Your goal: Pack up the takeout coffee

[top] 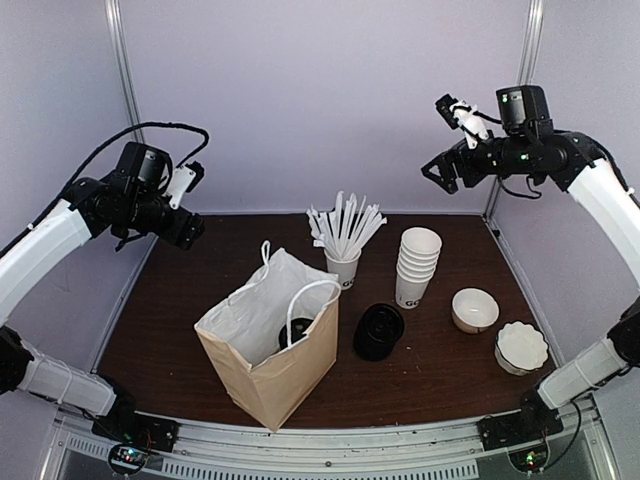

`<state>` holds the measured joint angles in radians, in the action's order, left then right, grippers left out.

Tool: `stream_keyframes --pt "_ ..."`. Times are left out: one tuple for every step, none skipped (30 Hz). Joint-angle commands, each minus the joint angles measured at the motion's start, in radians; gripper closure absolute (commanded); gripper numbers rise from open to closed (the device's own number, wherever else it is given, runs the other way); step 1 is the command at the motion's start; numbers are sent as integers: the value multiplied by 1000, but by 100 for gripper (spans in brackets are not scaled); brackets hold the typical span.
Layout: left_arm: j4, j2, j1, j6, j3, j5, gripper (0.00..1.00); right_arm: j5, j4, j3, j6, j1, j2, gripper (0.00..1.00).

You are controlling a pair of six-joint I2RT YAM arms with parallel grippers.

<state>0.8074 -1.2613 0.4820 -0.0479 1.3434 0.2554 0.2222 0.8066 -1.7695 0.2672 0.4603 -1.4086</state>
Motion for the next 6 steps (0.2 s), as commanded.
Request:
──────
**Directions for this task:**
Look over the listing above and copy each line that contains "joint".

**Solution below:**
`<state>` holds the measured joint angles in radians, in the action's order, left then right, grippers left out.
Tool: `stream_keyframes --pt "_ ..."`. Times are left out: one tuple for every step, none skipped (30 Hz). Joint-angle commands, each minus the joint angles measured at the motion's start, in radians; gripper closure absolute (commanded); gripper numbers rise from open to closed (the device's own number, wherever else it is given, runs the other way); step 1 is the command at the motion's start; numbers are sent as integers: the value multiplied by 1000, but by 100 for gripper (spans in brackets are not scaled); brackets hold the typical span.
You are controlling a pair of six-joint I2RT YAM arms with parallel grippers.

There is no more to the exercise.